### What you are asked to do
Every line below that has "tell" in it should be copied.

### Excerpted records
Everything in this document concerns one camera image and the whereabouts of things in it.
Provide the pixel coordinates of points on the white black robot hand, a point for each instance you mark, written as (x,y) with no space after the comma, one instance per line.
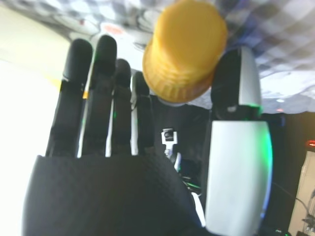
(110,196)

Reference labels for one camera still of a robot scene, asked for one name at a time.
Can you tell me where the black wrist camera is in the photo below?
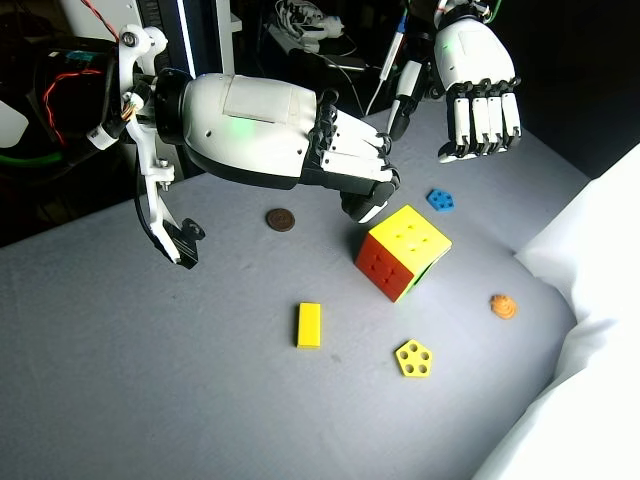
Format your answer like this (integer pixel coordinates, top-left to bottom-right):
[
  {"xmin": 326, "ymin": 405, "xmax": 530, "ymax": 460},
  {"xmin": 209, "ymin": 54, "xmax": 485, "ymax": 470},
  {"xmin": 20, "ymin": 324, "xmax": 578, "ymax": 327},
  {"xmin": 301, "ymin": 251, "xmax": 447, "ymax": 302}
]
[{"xmin": 167, "ymin": 218, "xmax": 207, "ymax": 271}]

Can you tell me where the yellow rectangular block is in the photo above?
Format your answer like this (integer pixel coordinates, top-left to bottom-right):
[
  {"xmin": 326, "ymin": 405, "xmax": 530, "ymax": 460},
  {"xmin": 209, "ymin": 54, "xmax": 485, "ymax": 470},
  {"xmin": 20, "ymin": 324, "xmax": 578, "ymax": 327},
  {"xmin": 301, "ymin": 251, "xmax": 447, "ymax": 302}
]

### Solution for this problem
Can you tell me where the black wrist camera is in the photo below?
Can you tell me where the yellow rectangular block is in the photo above?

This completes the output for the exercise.